Determine mandatory fields in the config file #154

bidoubiwa · 2021-09-29T08:24:45Z

When using a minimal docs-scraper config:

{
  "index_uid": "docs",
  "start_urls": ["https://docs.meilisearch.com"]
}

Errors are thrown for missing fields:

Then I get the error TypeError: argument of type 'NoneType' is not iterable that happens here. I am thinking the json I am using is not what you have in mind? The thing that makes me question that and wonder if there could be an issue is the parser is called from ConfigLoader and in that Class selectors gets initialized to None. This makes me think calling the parser with selectors set to None shouldn't throw an error? Should I instead be using the basic config json file?

We should be able to determine what fields are mandatory and which fields should or should not be mandatory.

The text was updated successfully, but these errors were encountered:

askalik · 2021-10-02T17:54:12Z

Can I take this one?

bidoubiwa · 2021-10-04T08:03:34Z

Of course! Thanks a lot @askalik . Maybe adding verification of the provided options so we can throw elegantly when a field is missing?

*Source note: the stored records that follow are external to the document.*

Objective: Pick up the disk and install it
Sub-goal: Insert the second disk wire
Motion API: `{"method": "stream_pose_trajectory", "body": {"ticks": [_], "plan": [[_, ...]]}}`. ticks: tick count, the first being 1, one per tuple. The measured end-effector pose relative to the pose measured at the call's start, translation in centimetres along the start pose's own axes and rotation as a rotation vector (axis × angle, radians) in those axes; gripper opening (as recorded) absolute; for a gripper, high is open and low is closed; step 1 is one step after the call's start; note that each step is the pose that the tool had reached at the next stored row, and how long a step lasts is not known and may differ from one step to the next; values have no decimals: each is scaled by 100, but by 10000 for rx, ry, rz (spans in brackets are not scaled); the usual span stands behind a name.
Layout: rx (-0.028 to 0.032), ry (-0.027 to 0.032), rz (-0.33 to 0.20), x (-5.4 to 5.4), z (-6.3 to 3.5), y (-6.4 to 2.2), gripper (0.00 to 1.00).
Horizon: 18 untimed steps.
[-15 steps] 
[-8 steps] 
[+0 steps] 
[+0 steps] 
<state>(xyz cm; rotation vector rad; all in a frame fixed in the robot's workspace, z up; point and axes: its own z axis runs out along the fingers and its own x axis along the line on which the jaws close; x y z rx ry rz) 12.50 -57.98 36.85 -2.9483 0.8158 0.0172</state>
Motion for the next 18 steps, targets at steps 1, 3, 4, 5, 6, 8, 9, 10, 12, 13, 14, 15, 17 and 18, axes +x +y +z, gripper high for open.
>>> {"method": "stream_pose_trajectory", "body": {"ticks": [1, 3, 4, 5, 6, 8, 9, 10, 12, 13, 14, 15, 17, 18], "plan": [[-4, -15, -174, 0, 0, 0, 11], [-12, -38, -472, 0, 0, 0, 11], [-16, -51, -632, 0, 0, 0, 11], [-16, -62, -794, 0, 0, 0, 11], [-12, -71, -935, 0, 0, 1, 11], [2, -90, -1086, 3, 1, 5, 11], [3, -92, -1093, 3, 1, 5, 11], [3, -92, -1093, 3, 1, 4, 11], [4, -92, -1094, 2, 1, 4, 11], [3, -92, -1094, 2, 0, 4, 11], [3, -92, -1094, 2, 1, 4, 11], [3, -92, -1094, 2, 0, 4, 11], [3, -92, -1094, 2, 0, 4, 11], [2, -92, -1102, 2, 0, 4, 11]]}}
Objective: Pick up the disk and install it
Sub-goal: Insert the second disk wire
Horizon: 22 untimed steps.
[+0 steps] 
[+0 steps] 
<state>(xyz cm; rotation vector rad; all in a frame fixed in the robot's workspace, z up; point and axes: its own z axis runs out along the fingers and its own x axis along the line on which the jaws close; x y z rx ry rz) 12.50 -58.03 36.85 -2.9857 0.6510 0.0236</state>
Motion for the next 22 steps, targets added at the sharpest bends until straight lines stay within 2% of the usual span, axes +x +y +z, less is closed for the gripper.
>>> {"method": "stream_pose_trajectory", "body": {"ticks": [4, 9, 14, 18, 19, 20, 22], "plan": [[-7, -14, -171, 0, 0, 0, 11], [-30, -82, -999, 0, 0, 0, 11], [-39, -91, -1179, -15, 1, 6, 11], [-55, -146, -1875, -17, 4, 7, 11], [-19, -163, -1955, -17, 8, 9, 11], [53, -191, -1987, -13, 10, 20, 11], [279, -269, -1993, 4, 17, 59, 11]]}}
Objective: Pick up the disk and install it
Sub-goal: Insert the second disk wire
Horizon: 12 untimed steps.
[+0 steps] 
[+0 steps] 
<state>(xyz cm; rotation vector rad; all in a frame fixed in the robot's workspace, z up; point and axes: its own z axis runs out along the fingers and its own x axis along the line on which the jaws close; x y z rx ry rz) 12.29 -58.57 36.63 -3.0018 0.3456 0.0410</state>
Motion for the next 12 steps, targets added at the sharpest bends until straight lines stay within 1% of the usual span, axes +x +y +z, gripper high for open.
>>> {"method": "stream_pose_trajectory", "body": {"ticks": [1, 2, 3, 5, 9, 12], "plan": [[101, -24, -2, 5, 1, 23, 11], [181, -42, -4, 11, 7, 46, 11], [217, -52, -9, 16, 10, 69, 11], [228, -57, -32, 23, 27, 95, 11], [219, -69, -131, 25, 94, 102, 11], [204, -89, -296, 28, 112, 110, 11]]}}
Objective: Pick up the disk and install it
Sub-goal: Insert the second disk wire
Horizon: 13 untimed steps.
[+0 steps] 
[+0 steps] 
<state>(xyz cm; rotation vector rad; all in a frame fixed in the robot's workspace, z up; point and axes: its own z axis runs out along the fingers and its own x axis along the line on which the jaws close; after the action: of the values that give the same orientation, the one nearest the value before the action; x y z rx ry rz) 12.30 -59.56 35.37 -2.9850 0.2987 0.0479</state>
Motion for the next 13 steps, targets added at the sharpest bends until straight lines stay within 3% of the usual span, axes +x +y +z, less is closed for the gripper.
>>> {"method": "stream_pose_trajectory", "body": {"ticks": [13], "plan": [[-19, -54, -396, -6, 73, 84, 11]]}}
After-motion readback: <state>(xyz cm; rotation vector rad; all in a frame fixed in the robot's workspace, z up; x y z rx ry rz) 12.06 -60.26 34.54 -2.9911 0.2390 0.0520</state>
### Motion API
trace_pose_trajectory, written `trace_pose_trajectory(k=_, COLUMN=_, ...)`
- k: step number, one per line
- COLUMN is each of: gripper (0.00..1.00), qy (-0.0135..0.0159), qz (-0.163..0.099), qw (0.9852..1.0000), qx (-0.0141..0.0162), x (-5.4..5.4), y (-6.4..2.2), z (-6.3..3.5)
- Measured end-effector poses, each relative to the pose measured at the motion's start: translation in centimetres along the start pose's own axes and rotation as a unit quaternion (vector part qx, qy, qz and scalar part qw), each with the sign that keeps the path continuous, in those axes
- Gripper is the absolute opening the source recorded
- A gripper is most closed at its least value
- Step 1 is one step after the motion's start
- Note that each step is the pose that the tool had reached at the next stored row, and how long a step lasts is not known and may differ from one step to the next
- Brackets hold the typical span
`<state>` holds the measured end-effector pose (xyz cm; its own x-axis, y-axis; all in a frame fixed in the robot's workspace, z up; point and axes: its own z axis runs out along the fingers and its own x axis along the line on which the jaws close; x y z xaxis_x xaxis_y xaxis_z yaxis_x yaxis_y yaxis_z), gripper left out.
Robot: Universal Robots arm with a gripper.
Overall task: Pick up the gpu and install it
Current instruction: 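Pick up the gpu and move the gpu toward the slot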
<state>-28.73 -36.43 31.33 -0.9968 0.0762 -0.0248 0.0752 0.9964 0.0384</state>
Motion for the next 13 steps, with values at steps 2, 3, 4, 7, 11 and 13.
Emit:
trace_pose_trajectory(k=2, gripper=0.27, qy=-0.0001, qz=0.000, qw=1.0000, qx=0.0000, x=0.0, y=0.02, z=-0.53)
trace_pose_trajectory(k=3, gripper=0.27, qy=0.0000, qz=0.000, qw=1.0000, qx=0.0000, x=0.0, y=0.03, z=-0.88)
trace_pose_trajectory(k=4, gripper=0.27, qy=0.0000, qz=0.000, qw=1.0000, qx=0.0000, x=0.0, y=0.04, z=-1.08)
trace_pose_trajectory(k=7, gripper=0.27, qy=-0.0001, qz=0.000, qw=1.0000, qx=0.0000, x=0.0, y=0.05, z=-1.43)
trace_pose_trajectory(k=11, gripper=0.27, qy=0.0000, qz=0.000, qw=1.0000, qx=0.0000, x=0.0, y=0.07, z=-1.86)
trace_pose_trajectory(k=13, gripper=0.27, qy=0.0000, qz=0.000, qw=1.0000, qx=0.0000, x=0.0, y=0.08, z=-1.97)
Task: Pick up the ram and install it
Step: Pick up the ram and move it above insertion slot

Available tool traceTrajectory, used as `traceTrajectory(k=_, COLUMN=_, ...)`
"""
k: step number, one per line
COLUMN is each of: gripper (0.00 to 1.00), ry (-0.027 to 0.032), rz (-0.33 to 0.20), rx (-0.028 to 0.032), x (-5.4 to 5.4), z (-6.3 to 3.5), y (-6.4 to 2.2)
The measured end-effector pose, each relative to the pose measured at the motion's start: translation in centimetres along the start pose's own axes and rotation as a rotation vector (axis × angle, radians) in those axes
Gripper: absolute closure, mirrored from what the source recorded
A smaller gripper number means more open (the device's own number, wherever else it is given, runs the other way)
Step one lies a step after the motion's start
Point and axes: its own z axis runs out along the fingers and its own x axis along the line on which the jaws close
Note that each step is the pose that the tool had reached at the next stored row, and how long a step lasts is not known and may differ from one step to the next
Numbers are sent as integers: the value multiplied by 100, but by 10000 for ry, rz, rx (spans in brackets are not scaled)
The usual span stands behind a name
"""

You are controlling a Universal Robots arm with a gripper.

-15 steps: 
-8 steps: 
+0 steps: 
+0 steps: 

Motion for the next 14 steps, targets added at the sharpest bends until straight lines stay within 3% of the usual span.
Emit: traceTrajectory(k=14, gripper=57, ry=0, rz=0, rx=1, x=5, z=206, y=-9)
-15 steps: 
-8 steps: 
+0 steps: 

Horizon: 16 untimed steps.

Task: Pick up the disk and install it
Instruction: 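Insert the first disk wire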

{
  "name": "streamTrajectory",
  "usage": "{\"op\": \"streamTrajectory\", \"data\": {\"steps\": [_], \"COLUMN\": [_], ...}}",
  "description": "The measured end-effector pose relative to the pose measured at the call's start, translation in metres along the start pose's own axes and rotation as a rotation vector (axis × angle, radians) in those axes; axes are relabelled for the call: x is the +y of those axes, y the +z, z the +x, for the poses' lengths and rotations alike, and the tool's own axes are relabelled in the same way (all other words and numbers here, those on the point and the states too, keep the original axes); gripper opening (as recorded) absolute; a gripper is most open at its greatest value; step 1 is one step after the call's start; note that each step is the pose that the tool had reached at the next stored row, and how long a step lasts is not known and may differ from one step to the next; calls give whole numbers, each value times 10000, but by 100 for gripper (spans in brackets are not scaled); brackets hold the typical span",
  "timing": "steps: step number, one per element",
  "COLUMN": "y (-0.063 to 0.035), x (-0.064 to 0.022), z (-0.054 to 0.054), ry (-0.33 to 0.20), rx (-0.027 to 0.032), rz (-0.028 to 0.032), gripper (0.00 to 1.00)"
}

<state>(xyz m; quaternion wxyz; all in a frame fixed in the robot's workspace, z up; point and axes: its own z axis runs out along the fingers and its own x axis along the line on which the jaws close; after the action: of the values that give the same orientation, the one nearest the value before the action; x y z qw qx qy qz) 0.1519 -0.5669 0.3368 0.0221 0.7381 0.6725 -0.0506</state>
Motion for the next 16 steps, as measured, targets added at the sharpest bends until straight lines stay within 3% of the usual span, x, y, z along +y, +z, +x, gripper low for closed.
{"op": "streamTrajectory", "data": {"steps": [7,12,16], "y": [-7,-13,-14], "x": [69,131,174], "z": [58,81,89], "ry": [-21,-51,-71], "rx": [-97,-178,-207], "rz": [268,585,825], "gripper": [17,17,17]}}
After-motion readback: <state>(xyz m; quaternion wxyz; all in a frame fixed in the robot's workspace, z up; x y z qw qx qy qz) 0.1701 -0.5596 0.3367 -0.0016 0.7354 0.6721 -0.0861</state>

Good luck :)

bidoubiwa · 2021-10-05T14:37:45Z

Hello @askalik just an update. We can only guarantee the assignment for 5 days. After which if someone else wants to give it a try we will change the assignation. Good luck with the PR!

askalik · 2021-10-05T14:49:17Z

@bidoubiwa i will work on this today. I will reach out if i have any questions.

yankeeinlondon · 2022-01-19T00:53:21Z

It would be really helpful if you published a Typescript interface that described the interface. I think it would be much more compact representation of what is allowed than parsing through prose.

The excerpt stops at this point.